Tools enable Claude to interact with external systems, execute code, and perform automated tasks. Foundry supports the following tools for Claude:

  • MCP connector: Connect to remote MCP servers directly from the Messages API without a separate MCP client.
  • Memory: Store and retrieve information across conversations. Build knowledge bases over time, maintain project context, and learn from past interactions.
  • Web fetch: Retrieve full content from specified web pages and PDF documents for in-depth analysis.

For a full list of supported capabilities and tools, see Claude's features overview.

Agent support

How Claude models are hosted and billed

Claude is offered through Foundry Models from partners and community. Models from partners and community that aren't sold by Azure are Non-Microsoft Products under the Product Terms.

Deploying a Claude model requires an Azure Marketplace subscription. Ensure that you have the permissions required to subscribe to model offerings before you deploy.

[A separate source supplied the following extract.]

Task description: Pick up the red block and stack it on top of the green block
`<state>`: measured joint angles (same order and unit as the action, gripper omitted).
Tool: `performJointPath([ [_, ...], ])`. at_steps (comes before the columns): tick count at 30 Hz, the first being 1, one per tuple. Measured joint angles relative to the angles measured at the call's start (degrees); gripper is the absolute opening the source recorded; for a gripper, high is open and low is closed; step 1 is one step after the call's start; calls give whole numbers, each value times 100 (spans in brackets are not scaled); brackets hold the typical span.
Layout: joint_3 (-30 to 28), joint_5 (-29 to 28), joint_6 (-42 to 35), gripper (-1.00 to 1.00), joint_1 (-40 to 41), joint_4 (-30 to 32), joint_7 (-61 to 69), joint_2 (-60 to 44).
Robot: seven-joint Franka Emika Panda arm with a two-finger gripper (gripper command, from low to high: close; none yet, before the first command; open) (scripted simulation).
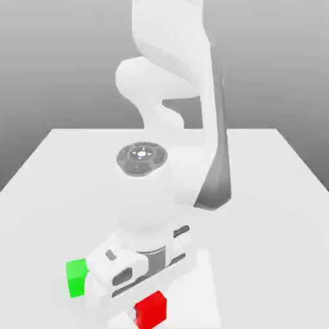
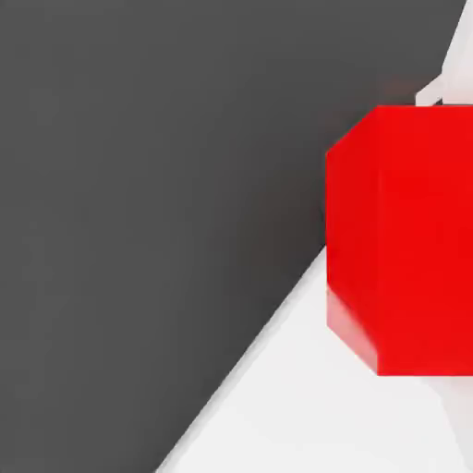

Quotas, rate limits, and regions

Claude models are available for Global Standard deployment in the following regions:

  • East US2
  • Sweden Central

Rate limits for Claude models in Foundry are measured in Tokens Per Minute (TPM) and Requests Per Minute (RPM). The values are different depending on your subscription type, as listed in the following table. To increase your quota beyond the default limits, submit a request through the quota increase request form.

Pay-as-you-go

Model Deployment type RPM TPM
claude-fable-5 Global Standard 0 0
claude-opus-4-8 Global Standard 40 40,000
claude-opus-4-7 Global Standard 40 40,000
claude-opus-4-6 Global Standard 40 40,000
claude-opus-4-5 Global Standard 40 40,000
claude-opus-4-1 Global Standard 40 40,000
claude-sonnet-4-6 Global Standard 80 80,000
claude-sonnet-4-5 Global Standard 80 80,000
claude-haiku-4-5 Global Standard 80 80,000

Responsible AI considerations

When using Claude models in Foundry, consider these responsible AI practices:

Best practices

Follow these best practices when working with Claude models in Foundry:

Prompt engineering

  • Clear instructions: Provide specific and detailed prompts.
  • Context management: Use the available context window effectively.
  • Role definitions: Use system messages to define the assistant's role and behavior.
  • Structured prompts: Use consistent formatting for better results.

Cost optimization

To optimize your usage and avoid rate limiting:

  • Implement retry logic: Handle 429 responses with exponential backoff.
  • Batch requests: Combine multiple prompts when possible.
  • Monitor token usage: Track your token consumption and request patterns.
  • Use appropriate models: Use the most cost-effective model for your use case. See Available Claude models.